**PROVIDED ENTRIES:**
......

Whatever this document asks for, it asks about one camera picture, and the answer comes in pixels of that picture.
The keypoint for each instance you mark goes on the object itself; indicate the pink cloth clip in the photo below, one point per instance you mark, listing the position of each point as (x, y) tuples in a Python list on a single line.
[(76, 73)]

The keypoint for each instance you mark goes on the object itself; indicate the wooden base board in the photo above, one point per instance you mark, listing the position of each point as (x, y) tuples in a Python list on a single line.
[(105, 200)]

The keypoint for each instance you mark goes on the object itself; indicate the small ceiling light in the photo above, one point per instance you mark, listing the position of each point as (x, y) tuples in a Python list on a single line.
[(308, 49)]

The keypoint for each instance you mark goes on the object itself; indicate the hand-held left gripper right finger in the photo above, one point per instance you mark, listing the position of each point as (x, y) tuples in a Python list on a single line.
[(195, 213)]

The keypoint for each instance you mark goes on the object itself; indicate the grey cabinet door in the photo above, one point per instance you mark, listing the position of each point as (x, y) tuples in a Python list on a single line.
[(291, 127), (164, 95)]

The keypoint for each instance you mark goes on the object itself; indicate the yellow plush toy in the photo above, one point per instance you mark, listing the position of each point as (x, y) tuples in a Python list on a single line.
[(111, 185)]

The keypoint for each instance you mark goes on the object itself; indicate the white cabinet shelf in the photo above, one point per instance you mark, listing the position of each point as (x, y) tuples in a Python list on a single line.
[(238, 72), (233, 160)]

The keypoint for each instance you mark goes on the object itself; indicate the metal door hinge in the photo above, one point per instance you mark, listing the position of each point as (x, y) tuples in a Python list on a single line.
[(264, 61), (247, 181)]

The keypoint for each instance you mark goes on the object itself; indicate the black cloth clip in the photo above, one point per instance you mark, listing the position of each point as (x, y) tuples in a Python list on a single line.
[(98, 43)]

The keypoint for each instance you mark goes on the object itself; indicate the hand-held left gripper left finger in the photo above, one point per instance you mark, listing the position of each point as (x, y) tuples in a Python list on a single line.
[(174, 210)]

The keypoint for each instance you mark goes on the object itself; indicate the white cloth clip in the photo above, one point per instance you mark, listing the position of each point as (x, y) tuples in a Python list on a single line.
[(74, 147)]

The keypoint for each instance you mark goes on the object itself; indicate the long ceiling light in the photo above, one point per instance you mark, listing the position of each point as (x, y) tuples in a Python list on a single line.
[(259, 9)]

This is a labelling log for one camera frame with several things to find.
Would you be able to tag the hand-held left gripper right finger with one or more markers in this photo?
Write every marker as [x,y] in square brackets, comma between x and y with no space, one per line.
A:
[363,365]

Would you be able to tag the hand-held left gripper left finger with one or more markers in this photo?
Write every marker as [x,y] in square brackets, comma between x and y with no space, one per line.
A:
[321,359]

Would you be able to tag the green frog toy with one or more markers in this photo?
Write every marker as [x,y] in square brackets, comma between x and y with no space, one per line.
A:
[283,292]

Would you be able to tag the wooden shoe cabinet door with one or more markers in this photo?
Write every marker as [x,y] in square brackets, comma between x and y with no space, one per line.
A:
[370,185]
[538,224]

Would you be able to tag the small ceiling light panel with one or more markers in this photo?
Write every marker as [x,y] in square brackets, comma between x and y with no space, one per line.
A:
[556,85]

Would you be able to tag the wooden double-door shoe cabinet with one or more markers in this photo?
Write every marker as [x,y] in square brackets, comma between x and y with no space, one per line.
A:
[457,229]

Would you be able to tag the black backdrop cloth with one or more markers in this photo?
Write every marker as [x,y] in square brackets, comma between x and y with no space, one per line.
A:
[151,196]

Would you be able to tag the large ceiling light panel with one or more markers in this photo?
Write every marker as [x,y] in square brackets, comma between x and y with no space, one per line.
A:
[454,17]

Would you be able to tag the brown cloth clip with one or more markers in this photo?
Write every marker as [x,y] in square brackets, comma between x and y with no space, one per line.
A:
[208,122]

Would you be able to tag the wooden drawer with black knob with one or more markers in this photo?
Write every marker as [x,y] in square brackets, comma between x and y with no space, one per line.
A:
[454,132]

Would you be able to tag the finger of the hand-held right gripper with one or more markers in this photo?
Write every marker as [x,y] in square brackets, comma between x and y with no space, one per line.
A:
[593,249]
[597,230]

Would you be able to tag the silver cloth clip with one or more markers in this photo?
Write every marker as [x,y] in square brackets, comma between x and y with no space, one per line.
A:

......

**PROBLEM STATEMENT:** Write out the data again in full. Match it exactly.

**WRITTEN ANSWER:**
Whatever this document asks for, it asks about one camera picture, and the answer comes in pixels of that picture.
The keypoint for each instance you mark goes on the object itself; indicate the pink cloth clip in the photo below, one point per instance you mark, listing the position of each point as (x, y) tuples in a Python list on a single line.
[(76, 73)]

The keypoint for each instance you mark goes on the object itself; indicate the wooden base board in the photo above, one point per instance you mark, listing the position of each point as (x, y) tuples in a Python list on a single line.
[(105, 200)]

The keypoint for each instance you mark goes on the object itself; indicate the small ceiling light in the photo above, one point per instance you mark, listing the position of each point as (x, y) tuples in a Python list on a single line.
[(308, 49)]

The keypoint for each instance you mark goes on the object itself; indicate the hand-held left gripper right finger in the photo above, one point per instance you mark, listing the position of each point as (x, y) tuples in a Python list on a single line.
[(195, 213)]

The keypoint for each instance you mark goes on the object itself; indicate the grey cabinet door in the photo above, one point per instance you mark, listing the position of each point as (x, y) tuples in a Python list on a single line.
[(291, 127), (164, 95)]

The keypoint for each instance you mark goes on the object itself; indicate the yellow plush toy in the photo above, one point per instance you mark, listing the position of each point as (x, y) tuples in a Python list on a single line.
[(111, 185)]

The keypoint for each instance you mark goes on the object itself; indicate the white cabinet shelf in the photo above, one point per instance you mark, listing the position of each point as (x, y) tuples in a Python list on a single line.
[(238, 72), (233, 160)]

The keypoint for each instance you mark goes on the object itself; indicate the metal door hinge in the photo above, one point per instance you mark, listing the position of each point as (x, y) tuples in a Python list on a single line.
[(264, 61), (247, 181)]

The keypoint for each instance you mark goes on the object itself; indicate the black cloth clip in the photo above, one point per instance you mark, listing the position of each point as (x, y) tuples in a Python list on a single line.
[(98, 43)]

The keypoint for each instance you mark goes on the object itself; indicate the hand-held left gripper left finger in the photo above, one point per instance you mark, listing the position of each point as (x, y) tuples in a Python list on a single line.
[(174, 210)]

The keypoint for each instance you mark goes on the object itself; indicate the white cloth clip in the photo above, one point per instance you mark, listing the position of each point as (x, y) tuples in a Python list on a single line.
[(74, 147)]

The keypoint for each instance you mark goes on the object itself; indicate the long ceiling light in the photo above, one point per instance you mark, listing the position of each point as (x, y) tuples in a Python list on a single line.
[(259, 9)]

This is a labelling log for one camera frame with several things to find.
Would you be able to tag the hand-held left gripper right finger with one or more markers in this photo?
Write every marker as [x,y] in square brackets, comma between x and y with no space, one per line.
A:
[363,365]

Would you be able to tag the hand-held left gripper left finger with one or more markers in this photo?
Write every marker as [x,y] in square brackets, comma between x and y with no space, one per line.
A:
[321,359]

Would you be able to tag the green frog toy with one or more markers in this photo?
Write every marker as [x,y] in square brackets, comma between x and y with no space, one per line.
A:
[283,292]

Would you be able to tag the wooden shoe cabinet door with one or more markers in this photo?
Write every marker as [x,y] in square brackets, comma between x and y with no space, one per line.
A:
[370,185]
[538,224]

Would you be able to tag the small ceiling light panel with one or more markers in this photo?
Write every marker as [x,y] in square brackets, comma between x and y with no space, one per line.
A:
[556,85]

Would you be able to tag the wooden double-door shoe cabinet with one or more markers in this photo?
Write every marker as [x,y] in square brackets, comma between x and y with no space, one per line.
A:
[457,229]

Would you be able to tag the black backdrop cloth with one or more markers in this photo?
Write every marker as [x,y] in square brackets, comma between x and y with no space, one per line.
A:
[151,196]

Would you be able to tag the large ceiling light panel with one or more markers in this photo?
Write every marker as [x,y] in square brackets, comma between x and y with no space, one per line.
A:
[454,17]

Would you be able to tag the brown cloth clip with one or more markers in this photo?
Write every marker as [x,y] in square brackets, comma between x and y with no space, one per line.
A:
[208,122]

Would you be able to tag the wooden drawer with black knob with one or more markers in this photo?
Write every marker as [x,y] in square brackets, comma between x and y with no space, one per line.
A:
[454,132]

Would you be able to tag the finger of the hand-held right gripper with one or more markers in this photo?
Write every marker as [x,y] in square brackets, comma between x and y with no space, one per line.
A:
[593,249]
[597,230]

Would you be able to tag the silver cloth clip with one or more markers in this photo?
Write every marker as [x,y] in square brackets, comma between x and y with no space, one per line.
A:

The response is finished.